その理由は明瞭だ。去年の京都旅行で出逢っためぐみちゃんの一件で、不十分な環境で子どもを産むことは結局子どもへの甚大な負担となって圧し掛かることを目の当たりにしたからだ。自分は我慢が出来るが、子ども、特に乳幼児には厳しい。我慢するように無理強いしたところで軋轢が深まるだけだ。
何しろ初めてのこと。しかも周囲に相談したり経験を聞いたりすることが出来ない。だからどれだけ必要かの目安がつかないのも大きい。今の貯蓄額で子どもを産めるのか、子どもを安心して育てられるか確証が持てないから、子どもを作ることに踏み切れない。分かりやすい筋書きだが正論でもある。

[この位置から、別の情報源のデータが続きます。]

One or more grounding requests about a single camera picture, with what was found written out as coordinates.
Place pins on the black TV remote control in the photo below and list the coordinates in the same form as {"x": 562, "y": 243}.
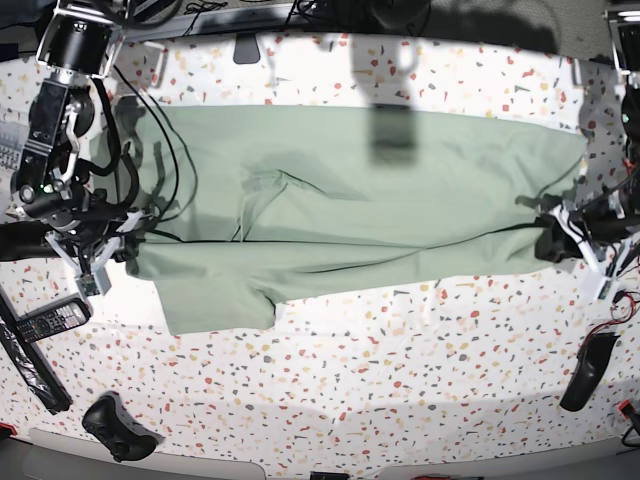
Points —
{"x": 56, "y": 318}

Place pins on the small red clip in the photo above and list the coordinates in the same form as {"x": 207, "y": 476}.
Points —
{"x": 626, "y": 408}

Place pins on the black curved handheld device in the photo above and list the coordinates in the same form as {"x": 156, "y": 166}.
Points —
{"x": 593, "y": 360}

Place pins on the grey monitor stand base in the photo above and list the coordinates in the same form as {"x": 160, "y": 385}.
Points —
{"x": 246, "y": 50}

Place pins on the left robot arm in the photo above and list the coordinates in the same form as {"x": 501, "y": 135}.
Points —
{"x": 622, "y": 18}

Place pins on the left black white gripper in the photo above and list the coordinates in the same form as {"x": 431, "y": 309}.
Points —
{"x": 600, "y": 233}

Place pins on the long black flat bar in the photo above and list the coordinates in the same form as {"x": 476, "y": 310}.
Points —
{"x": 36, "y": 373}

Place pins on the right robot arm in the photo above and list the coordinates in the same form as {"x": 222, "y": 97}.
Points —
{"x": 74, "y": 174}

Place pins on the light green T-shirt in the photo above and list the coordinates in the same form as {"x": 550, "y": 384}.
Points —
{"x": 267, "y": 204}

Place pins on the clear plastic parts box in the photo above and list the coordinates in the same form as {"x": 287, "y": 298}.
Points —
{"x": 14, "y": 133}

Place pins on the black cylindrical tube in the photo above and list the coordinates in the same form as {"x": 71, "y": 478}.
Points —
{"x": 23, "y": 241}

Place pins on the black game controller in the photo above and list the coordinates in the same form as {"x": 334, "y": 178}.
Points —
{"x": 103, "y": 421}

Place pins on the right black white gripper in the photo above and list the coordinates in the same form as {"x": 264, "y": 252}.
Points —
{"x": 87, "y": 230}

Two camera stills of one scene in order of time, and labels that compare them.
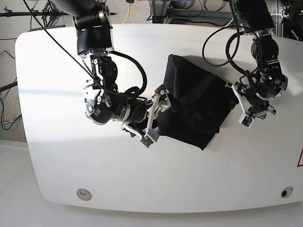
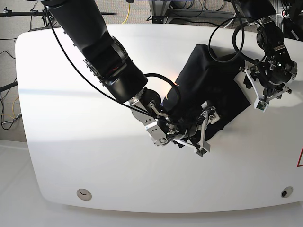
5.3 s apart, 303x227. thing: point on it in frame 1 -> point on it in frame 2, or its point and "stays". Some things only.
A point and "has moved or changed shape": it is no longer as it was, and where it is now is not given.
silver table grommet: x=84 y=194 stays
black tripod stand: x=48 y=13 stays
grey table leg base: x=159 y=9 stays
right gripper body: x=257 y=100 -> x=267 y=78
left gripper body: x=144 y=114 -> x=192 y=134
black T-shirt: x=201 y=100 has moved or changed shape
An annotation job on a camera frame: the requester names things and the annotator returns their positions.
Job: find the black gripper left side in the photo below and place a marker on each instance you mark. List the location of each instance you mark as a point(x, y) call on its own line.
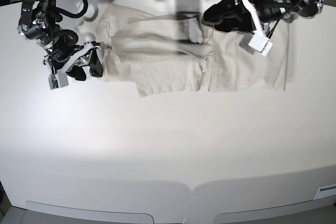
point(221, 15)

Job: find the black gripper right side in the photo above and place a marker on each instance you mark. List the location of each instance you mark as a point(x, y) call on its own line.
point(60, 45)

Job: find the light grey T-shirt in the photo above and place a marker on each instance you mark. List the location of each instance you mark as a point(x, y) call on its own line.
point(164, 54)

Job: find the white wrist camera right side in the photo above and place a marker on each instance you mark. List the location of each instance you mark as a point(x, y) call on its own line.
point(58, 77)

行政サービスで検診や出産の費用は相当抑えられることは分かっている。だが、生活に必要な額までは補助されない。で、何かの理由で困窮しても行政のサービスはせいぜい生活保護。それで安心出来ると言えばそんなことはないし、そもそも俺と晶子の年齢で受給できると思わない方が良いと聞く。

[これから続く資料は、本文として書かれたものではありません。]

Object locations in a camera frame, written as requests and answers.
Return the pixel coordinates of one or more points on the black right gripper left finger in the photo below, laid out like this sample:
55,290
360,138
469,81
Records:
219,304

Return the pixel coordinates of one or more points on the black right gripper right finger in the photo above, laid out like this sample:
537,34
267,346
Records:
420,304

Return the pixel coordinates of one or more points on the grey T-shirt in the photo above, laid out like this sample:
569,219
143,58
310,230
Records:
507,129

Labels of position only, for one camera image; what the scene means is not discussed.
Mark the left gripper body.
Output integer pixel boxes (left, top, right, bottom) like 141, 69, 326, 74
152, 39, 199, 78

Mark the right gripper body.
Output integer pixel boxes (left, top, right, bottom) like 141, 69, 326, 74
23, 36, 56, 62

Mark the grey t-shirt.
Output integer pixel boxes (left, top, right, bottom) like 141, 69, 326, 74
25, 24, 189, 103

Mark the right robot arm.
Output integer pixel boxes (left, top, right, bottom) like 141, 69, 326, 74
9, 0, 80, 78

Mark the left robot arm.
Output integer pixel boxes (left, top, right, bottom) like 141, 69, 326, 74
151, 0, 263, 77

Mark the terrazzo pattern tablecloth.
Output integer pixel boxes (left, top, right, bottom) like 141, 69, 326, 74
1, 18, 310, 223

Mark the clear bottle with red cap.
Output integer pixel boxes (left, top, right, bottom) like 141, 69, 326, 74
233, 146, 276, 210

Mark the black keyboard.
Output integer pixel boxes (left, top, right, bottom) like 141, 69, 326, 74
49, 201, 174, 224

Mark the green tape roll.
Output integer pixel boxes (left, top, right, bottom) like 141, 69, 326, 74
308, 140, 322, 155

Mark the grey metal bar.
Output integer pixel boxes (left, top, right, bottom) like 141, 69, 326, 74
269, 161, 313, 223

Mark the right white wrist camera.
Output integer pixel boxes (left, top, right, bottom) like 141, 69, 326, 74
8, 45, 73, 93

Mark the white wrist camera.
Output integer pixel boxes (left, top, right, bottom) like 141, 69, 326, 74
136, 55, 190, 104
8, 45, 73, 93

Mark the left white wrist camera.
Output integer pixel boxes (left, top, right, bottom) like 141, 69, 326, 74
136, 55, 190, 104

言わば、石橋を鉄筋で補強して更にコンクリートで固めてからでないと渡れない、といったところか。俺は晶子に子どもを産ませて後はお任せ、とはしたくないから、晶子の考えを一笑に伏すことは出来ない。鉄筋やコンクリートの半分は俺が供給しないといけない。それで問題になるのはその量=金額だけと準備までの期間だけだ。

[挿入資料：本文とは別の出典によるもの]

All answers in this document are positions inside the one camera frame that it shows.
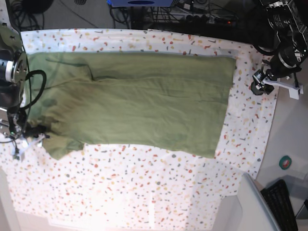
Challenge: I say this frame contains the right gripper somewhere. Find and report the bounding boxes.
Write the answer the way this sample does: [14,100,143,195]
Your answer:
[4,113,47,143]

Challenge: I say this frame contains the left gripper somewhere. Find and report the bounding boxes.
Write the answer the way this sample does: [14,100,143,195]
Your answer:
[251,48,302,95]

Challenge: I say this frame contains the green t-shirt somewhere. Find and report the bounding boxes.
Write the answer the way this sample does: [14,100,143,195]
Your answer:
[29,52,236,159]

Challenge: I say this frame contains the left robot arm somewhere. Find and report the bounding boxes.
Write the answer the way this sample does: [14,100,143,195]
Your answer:
[248,0,308,99]

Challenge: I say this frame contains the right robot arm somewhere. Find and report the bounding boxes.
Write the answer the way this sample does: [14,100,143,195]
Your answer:
[0,23,47,141]

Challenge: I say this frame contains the green tape roll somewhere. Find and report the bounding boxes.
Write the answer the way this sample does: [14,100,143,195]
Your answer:
[279,155,292,170]

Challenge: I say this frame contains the terrazzo patterned tablecloth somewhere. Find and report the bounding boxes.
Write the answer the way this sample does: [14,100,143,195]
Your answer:
[0,29,277,230]

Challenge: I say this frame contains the black keyboard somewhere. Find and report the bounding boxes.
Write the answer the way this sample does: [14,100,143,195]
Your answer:
[261,179,298,231]

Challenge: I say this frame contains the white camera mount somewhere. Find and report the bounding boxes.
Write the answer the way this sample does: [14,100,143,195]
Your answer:
[12,134,50,162]
[261,78,304,100]

…焦ることはないか。子どもを産むことに関しては俺は晶子に委任するしかない。どう足掻いたって子どもを産むのは晶子しか出来ない。その晶子が「子どもを産んで大丈夫」と確信した時まで待てば良い。2人で今の生活に偶に家具の入れ替えとかをする程度プラスするくらいなら、貯蓄が500万を超えるのは容易。8桁も数年で可能だろう。
これからの半年には俺の誕生日も含まれる。それを過ぎれば間もなく結婚1周年。これからはどちらかと言うと結婚記念日の方が重要になるそうだから、日々の生活に精一杯でうっかり忘れてた、なんてことにならないようにしないとな…。